Un studio porno s’est mis à dos les autochtones australiens

Didgeridoo Me fait beaucoup parler de lui depuis quelques heures, et pas forcément en bien. Le film s’est en effet attiré les foudres des autochtones australiens en raison d’une scène très épicée montrant un homme en train de pénétrer un autre homme à l’aide d’un didgeridoo. Le scandale a bien évidemment été amplifié par les réseaux sociaux, plaçant les réalisateurs dans une situation assez compliquée.

Didgeridoo Me s’adresse à un public homosexuel et il raconte l’histoire de deux colocataires très proches l’un de l’autre, des colocataires qui décident un beau matin de s’amuser avec un didgeridoo.

Didgeridoo Me

Peu connu en Europe, le didgeridoo est un instrument de musique faisant partie de la famille des cuivres.

Le didgeridoo, un instrument extrêmement ancien

Entièrement fabriqué en bois, il aurait été inventé par les Aborigènes vivant dans le nord de l’Australie. Bien que cela soit difficile à confirmer, l’instrument aurait été inventé durant l’âge de la pierre et il aurait ainsi un peu plus de vingt mille ans.

Plus précisément, l’instrument se présente sous la forme d’un long tube en bois creusé, un tube dont la longueur se situe généralement entre cent et cent quatre-vingts centimètres. Il en existe cependant de toute taille et il se décline ainsi en un nombre incalculable de modèles différents.

Les siècles passants, certains fabricants ont d’ailleurs abandonné le bois au profit de tubes en plastique, en argile ou même en aluminium. Certains proposent même des modèles démontables afin d’en faciliter le transport.

Une vidéo qualifiée de raciste

Bien sûr, le didgeridoo a aussi une portée religieuse et il a ainsi droit à sa propre légende. D’après l’histoire, l’instrument aurait été imaginé par un certain Bur Buk Boon, alors qu’il se trouvait à côté d’un feu en compagnie de sa femme. En examinant une bûche ramassée plus tôt, il aurait aperçu une famille de termites à l’intérieur et il aurait alors soufflé à l’intérieur pour la déloger de là. Les termites auraient alors été projetés dans le ciel nocturne et elles auraient ensuite donné vie aux étoiles et à la Voie lactée.

L’histoire dit aussi que le premier son à s’être échappé de ce tout premier didgeridoo aurait béni la Terre-Mère, la protégeant pour l’éternité.

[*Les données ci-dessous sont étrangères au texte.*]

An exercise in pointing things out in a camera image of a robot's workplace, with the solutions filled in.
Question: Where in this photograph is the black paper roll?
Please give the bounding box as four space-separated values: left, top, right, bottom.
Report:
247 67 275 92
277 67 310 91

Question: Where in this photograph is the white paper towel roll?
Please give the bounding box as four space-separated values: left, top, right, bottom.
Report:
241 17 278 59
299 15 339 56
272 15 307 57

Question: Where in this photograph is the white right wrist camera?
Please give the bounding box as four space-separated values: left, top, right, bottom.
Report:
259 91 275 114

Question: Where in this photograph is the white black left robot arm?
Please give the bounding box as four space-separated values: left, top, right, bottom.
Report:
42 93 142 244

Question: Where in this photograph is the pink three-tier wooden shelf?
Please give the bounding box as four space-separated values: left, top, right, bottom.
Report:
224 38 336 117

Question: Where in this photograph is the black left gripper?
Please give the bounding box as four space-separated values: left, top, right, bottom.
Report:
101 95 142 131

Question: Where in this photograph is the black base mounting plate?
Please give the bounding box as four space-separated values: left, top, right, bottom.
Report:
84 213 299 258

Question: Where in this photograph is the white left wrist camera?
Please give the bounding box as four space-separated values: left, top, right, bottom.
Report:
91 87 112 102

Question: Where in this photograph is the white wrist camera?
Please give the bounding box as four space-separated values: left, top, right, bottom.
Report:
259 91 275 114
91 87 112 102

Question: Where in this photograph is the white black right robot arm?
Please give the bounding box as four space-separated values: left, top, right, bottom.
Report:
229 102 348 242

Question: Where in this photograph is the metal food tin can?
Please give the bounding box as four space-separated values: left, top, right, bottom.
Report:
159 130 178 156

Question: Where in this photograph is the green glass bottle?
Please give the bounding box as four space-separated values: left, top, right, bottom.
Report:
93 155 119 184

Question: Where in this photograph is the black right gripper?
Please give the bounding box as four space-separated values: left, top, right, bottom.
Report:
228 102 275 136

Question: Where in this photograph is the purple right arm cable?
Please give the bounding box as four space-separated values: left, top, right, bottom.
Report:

Men.com, le studio à l’origine de ce film, ne connaissait visiblement pas cette belle légende, car il a eu l’idée d’utiliser cet instrument comme un godemichet anal. Étrangement, la communauté aborigène australienne n’a pas apprécié de voir son instrument traité de cette manière et elle l’a fait savoir par le biais des réseaux sociaux, n’hésitant ainsi pas à qualifier cette scène de raciste et d’irrespectueuse envers les membres de sa communauté.